▶ WHAT YOU HAVE TO DO:
Only one stretch of the records below should be repeated. It starts with the line containing "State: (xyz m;" and goes on through the line containing "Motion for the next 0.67", exactly as written.

[Stored items]
((
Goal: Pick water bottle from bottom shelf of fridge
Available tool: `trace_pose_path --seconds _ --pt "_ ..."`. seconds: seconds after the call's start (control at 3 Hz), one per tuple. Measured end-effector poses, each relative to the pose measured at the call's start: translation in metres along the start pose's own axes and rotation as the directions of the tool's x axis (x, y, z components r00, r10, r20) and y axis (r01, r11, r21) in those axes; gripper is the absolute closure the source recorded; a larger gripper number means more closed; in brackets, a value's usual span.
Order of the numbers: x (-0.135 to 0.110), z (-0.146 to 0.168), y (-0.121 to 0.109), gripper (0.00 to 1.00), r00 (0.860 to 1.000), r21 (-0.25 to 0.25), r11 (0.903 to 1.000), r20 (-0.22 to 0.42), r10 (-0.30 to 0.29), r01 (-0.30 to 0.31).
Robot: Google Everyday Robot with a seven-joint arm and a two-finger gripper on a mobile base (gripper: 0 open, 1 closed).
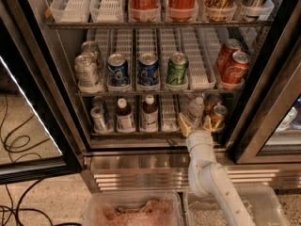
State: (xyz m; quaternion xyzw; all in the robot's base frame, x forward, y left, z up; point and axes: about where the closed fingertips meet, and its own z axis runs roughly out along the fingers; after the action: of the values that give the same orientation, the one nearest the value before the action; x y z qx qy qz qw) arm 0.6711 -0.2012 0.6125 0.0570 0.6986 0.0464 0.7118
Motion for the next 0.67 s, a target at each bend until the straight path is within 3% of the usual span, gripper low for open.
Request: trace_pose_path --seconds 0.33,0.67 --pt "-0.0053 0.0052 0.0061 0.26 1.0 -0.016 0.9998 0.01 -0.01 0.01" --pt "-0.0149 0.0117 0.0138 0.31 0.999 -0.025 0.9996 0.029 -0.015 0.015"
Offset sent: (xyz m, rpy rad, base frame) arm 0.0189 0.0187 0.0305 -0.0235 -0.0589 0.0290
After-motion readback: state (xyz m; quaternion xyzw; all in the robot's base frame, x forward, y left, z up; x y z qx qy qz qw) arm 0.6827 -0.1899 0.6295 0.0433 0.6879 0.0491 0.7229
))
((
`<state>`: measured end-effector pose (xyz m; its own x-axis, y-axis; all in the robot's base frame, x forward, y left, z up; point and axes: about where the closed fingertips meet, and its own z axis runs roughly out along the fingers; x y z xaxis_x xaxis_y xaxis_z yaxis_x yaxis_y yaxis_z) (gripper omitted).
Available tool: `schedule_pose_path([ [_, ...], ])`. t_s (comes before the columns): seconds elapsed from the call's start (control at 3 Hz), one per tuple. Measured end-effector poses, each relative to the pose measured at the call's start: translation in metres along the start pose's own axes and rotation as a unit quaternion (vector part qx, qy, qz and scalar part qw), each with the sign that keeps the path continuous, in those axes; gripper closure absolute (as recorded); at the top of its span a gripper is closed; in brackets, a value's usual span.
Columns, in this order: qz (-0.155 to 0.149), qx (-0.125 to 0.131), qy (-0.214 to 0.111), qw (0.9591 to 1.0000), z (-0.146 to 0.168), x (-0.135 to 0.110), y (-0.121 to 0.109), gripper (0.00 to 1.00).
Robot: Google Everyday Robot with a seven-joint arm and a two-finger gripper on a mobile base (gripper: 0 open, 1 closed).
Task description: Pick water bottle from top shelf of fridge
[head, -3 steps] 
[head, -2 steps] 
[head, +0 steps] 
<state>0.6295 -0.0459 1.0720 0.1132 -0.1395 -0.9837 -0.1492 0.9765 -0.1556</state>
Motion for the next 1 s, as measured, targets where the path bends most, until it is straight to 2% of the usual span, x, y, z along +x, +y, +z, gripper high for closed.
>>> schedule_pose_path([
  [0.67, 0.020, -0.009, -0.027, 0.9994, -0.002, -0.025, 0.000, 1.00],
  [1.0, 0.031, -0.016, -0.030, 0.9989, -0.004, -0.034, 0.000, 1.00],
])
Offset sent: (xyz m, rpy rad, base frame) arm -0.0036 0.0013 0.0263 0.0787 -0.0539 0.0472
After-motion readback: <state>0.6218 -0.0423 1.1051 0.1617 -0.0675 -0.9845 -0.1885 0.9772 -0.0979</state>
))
▶ PROBLEM SOLUTION:
State: (xyz m; quaternion xyzw; all in the robot's base frame, x forward, y left, z up; point and axes: about where the closed fingertips meet, and its own z axis runs roughly out along the fingers; after the action: of the values that give the same orientation, the one nearest the value before the action; x y z qx qy qz qw) arm 0.6711 -0.2012 0.6125 0.0570 0.6986 0.0464 0.7118
Motion for the next 0.67 s, a target at each bend until the straight path is within 3% of the usual span, gripper low for open.

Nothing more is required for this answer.